By | Published on Tuesday 11 October 2016

Ed Sheeran

No one likes reading anymore, do they? These days everyone navigates the world via deliberately misleading headlines, enticing but meaningless statistics and the occasional tweeted pie chart. A trend which amply explains recent political developments. But you know who else doesn’t like reading? Ed Sheeran’s legal team.

“[This lawsuit] consists of 44 sprawling pages of prolix, repetitive, argumentative and scandalous allegations”, say they, responding to the previously reported lawsuit accusing the Sheeran of ripping off Matt Cardle track ‘Amazing’ for his hit ‘Photograph’. ‘Prolix’, by the way, means “extended to great, unnecessary, or tedious length”. See, you read something and you learned something. Yay reading!

“It makes sweeping, generalised allegations”, Team Sheeran continue, warming to their theme, but running the risk of going all prolix in a bid to explain why the lawsuit filed against their client is far too vague and waffley to deserve a response. The waffle, the lawyers say, runs for “156 paragraphs, some of which go on for pages and contain upwards of 25 or 30 different sentences – against eleven distinct defendants”.
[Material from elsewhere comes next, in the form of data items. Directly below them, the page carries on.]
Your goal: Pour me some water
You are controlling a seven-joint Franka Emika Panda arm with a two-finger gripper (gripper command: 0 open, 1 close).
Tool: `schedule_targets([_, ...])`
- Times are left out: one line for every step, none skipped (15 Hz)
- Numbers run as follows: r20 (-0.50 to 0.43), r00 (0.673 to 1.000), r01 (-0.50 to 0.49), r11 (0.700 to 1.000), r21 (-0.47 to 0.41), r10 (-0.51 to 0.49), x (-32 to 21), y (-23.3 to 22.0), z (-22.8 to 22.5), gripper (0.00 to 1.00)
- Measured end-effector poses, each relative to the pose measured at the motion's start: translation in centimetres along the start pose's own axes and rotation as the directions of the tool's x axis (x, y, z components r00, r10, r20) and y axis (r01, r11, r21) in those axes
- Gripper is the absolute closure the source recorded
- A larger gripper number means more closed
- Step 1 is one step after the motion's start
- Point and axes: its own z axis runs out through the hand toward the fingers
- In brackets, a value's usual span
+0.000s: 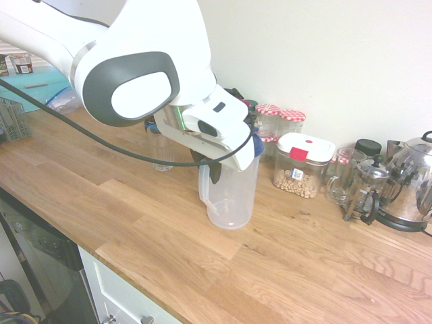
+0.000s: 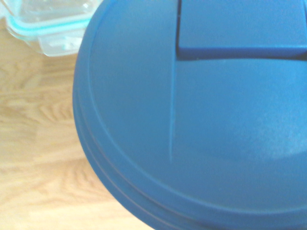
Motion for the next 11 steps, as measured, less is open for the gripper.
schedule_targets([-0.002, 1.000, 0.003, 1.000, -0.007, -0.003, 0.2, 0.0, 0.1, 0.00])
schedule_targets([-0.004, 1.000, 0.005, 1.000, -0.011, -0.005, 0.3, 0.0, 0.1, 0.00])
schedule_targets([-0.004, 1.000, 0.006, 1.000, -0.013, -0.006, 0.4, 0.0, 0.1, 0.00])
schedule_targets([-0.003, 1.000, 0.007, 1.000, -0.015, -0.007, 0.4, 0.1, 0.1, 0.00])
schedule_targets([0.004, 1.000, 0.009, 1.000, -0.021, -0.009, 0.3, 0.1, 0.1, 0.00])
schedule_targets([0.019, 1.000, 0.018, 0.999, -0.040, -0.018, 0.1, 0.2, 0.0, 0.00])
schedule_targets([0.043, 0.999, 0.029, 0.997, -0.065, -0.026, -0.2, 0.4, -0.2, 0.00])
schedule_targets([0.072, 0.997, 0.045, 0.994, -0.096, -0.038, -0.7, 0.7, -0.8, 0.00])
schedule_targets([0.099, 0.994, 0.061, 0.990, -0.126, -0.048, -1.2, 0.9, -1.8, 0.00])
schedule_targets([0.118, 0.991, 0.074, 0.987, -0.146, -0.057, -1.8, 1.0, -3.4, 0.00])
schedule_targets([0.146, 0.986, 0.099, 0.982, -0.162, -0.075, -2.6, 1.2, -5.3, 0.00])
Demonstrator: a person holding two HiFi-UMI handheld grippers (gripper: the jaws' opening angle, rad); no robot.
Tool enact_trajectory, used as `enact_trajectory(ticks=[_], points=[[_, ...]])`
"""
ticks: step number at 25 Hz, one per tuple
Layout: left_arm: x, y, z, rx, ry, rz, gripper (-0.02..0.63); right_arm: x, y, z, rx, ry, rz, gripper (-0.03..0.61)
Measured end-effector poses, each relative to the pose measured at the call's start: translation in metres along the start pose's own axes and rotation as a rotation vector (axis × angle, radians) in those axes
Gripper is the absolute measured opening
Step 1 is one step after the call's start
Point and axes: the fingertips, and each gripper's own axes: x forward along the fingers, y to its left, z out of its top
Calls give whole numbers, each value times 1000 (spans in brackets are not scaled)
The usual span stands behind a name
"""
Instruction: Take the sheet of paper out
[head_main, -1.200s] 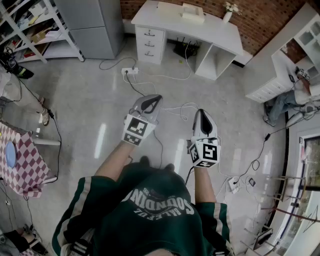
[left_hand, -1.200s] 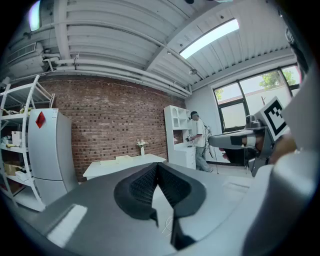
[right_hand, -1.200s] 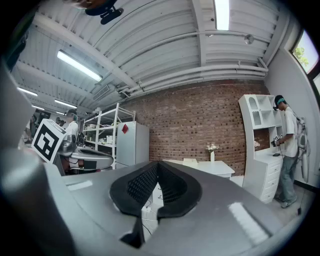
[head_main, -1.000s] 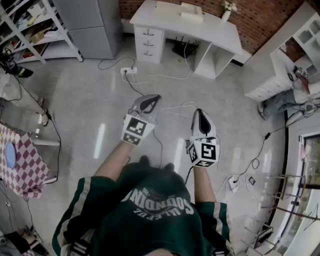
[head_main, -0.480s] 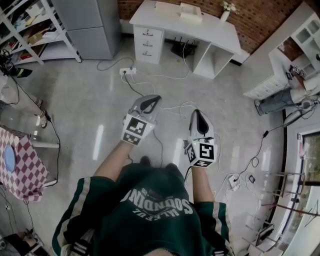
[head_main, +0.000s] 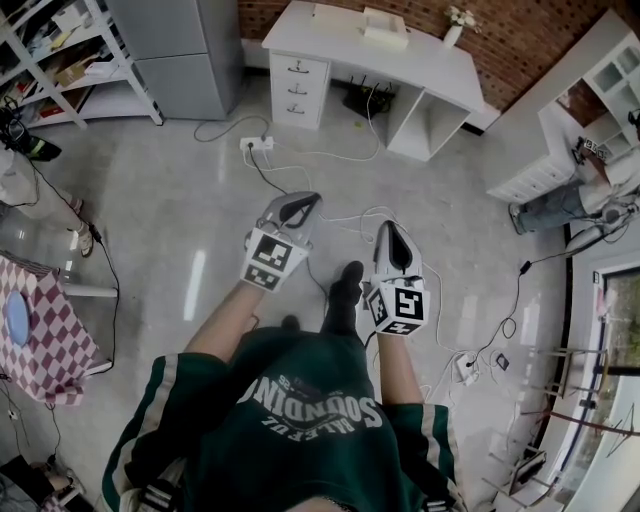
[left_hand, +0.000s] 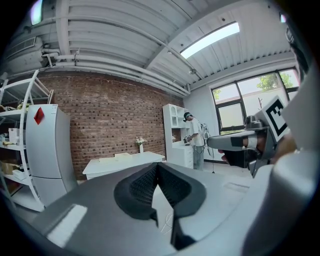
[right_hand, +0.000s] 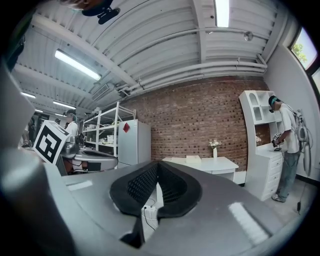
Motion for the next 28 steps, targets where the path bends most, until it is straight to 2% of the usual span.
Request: enact_trajectory(ticks=[9, 18, 28], points=[[31, 18, -3, 5, 5, 8, 11, 34, -12, 1, -4, -17, 25, 0], [101, 41, 1, 7, 8, 7, 11, 95, -67, 8, -12, -20, 19, 0], [207, 78, 9, -1, 44, 20, 11, 186, -138, 12, 8, 11, 43, 0]])
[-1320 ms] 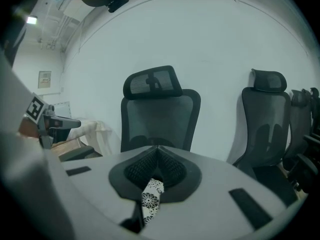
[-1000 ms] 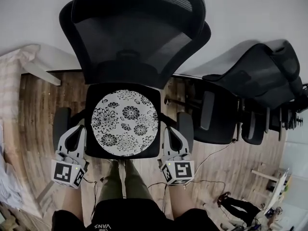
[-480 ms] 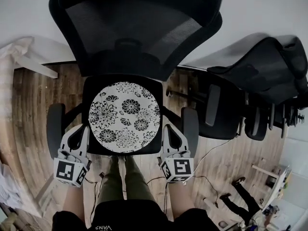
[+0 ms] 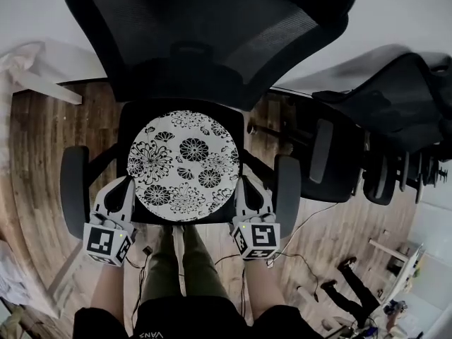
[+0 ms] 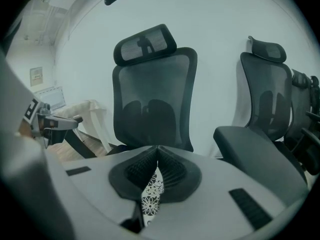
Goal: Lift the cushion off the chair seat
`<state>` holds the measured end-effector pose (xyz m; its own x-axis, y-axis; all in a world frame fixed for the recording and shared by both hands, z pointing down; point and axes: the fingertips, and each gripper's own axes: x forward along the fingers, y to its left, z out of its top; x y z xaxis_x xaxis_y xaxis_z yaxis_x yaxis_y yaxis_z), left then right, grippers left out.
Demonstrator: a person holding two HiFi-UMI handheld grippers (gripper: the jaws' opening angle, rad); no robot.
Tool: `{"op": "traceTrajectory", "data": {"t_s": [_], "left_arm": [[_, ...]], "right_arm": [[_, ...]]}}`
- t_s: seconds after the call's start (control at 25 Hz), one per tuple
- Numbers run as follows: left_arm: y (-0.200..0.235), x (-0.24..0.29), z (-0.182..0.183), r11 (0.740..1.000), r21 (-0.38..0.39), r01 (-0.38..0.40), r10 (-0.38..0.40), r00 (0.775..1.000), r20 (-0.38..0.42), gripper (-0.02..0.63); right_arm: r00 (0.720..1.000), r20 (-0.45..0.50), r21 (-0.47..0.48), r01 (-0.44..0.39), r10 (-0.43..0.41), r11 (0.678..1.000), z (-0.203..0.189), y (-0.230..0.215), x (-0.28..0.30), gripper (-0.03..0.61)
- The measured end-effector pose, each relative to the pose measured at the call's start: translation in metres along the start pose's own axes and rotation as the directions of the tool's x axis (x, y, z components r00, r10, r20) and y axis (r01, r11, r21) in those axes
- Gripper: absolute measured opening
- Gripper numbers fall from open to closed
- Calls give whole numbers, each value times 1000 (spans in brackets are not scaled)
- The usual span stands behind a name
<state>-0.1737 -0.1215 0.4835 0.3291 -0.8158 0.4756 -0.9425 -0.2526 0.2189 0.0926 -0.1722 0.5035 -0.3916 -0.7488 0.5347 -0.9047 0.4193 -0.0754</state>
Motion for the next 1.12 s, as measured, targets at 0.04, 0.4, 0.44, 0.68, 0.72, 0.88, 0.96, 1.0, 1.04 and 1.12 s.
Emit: {"op": "traceTrajectory", "data": {"t_s": [0.04,0.4,0.44,0.68,0.72,0.88,0.96,1.0,1.04,1.12], "left_arm": [[1,4,-5,1000,-4,0,0,1000,-3,12],[7,25,-45,999,-47,-3,0,999,-51,12],[9,27,-49,998,-54,-7,4,998,-56,12],[14,39,-76,996,-84,-20,12,996,-93,12],[13,41,-80,996,-85,-19,11,995,-98,12],[13,51,-93,996,-88,-17,6,993,-120,12],[14,55,-99,996,-90,-18,7,992,-125,12],[15,57,-101,996,-91,-20,8,992,-128,12],[15,59,-103,996,-91,-21,9,991,-131,12],[17,62,-108,996,-87,-26,13,990,-140,12]], "right_arm": [[1000,-10,-3,1,-1,1000,-6,0,3,17],[996,-84,-24,1,-3,1000,-50,-2,22,17],[996,-88,-25,1,-3,1000,-53,-3,23,17],[994,-110,-17,6,-7,1000,-74,-7,31,17],[994,-114,-19,5,-7,1000,-76,-8,33,18],[989,-145,-19,2,-5,1000,-94,-11,41,17],[987,-163,-24,-1,-3,1000,-104,-12,45,17],[985,-170,-24,-2,-2,1000,-108,-12,46,17],[985,-174,-21,-2,-1,1000,-112,-13,47,17],[984,-176,-12,-1,-1,1000,-116,-13,49,17]]}}
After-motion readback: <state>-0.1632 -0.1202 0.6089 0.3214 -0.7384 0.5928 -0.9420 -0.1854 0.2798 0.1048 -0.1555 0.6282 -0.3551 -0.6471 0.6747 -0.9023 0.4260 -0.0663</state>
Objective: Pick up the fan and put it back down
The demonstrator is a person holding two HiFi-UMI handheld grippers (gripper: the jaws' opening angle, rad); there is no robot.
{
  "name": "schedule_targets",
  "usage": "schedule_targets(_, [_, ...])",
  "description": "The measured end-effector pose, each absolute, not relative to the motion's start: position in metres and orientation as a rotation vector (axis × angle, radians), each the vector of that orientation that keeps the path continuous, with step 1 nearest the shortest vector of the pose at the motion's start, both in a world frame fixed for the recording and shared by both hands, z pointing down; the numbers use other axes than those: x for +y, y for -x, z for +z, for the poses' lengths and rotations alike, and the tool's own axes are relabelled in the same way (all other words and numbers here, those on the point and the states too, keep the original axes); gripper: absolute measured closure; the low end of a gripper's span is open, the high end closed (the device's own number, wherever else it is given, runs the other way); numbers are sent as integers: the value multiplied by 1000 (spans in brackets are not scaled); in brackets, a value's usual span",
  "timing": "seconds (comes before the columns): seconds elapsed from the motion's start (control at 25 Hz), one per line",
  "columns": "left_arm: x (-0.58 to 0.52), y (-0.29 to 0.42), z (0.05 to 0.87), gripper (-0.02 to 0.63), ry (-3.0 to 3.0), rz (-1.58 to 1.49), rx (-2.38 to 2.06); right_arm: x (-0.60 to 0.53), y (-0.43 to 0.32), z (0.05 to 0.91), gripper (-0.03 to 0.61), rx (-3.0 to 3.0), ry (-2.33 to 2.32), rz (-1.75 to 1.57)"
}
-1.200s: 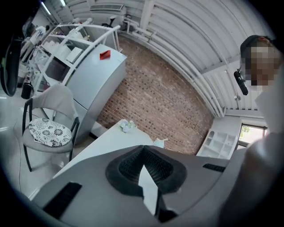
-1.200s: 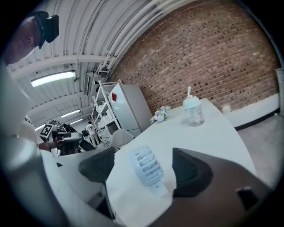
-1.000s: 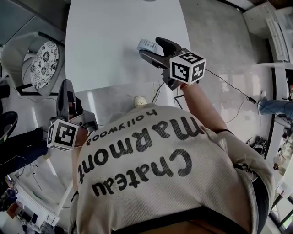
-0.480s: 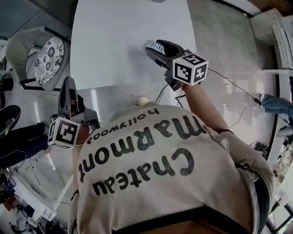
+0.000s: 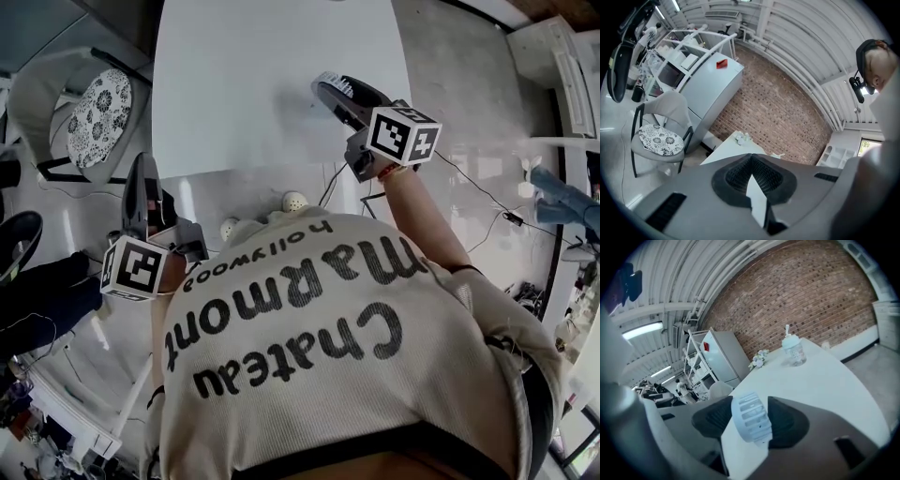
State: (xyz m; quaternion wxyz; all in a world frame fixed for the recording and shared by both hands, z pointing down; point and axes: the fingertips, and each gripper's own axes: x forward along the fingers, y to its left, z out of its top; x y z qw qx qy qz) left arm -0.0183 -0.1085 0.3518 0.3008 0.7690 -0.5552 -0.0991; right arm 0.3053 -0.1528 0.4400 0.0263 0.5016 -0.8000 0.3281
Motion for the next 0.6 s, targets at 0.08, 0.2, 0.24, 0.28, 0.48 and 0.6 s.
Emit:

As previously reported, it is the writers of ‘Amazing’ – Martin Harrington and Thomas Leonard – who are suing Sheeran, his song-writing pal Johnny McDaid and all their business partners. The litigation is being led by Richard Busch, the lawyer who represented Marvin Gaye’s family in the headline-grabbing ‘Blurred Lines’ song-theft case, in which his side prevailed of course.

However, according to The Hollywood Reporter, lawyers repping Sheeran and co reckon that they can’t even respond to the specific allegations made by Busch because his legal complaint is, as previously noted, so bloody prolix. “Responding in any meaningful way … is impossible”, they state. “Nor should eleven different defendants be put to the task and expense of having to draft responses to this massively improper pleading”.

Seeking to dismiss Harrington and Leonard’s lawsuit, the defence team note a rule that requires plaintiffs provide a “short and plan” statement outlining their complaint. The lawyers then add that Busch needs to be more specific as to what allegations are being made against each of the eleven defendants. And if those moans aren’t enough to have the plagiarism suit dismissed, Team Sheeran also point out that most of the people and companies involved in this case are British, so why the hell are you suing in California?

Good question Ed. I’m sure Busch is firing up his laptop as we speak to type out a response. Let’s hope it’s nice and prolix.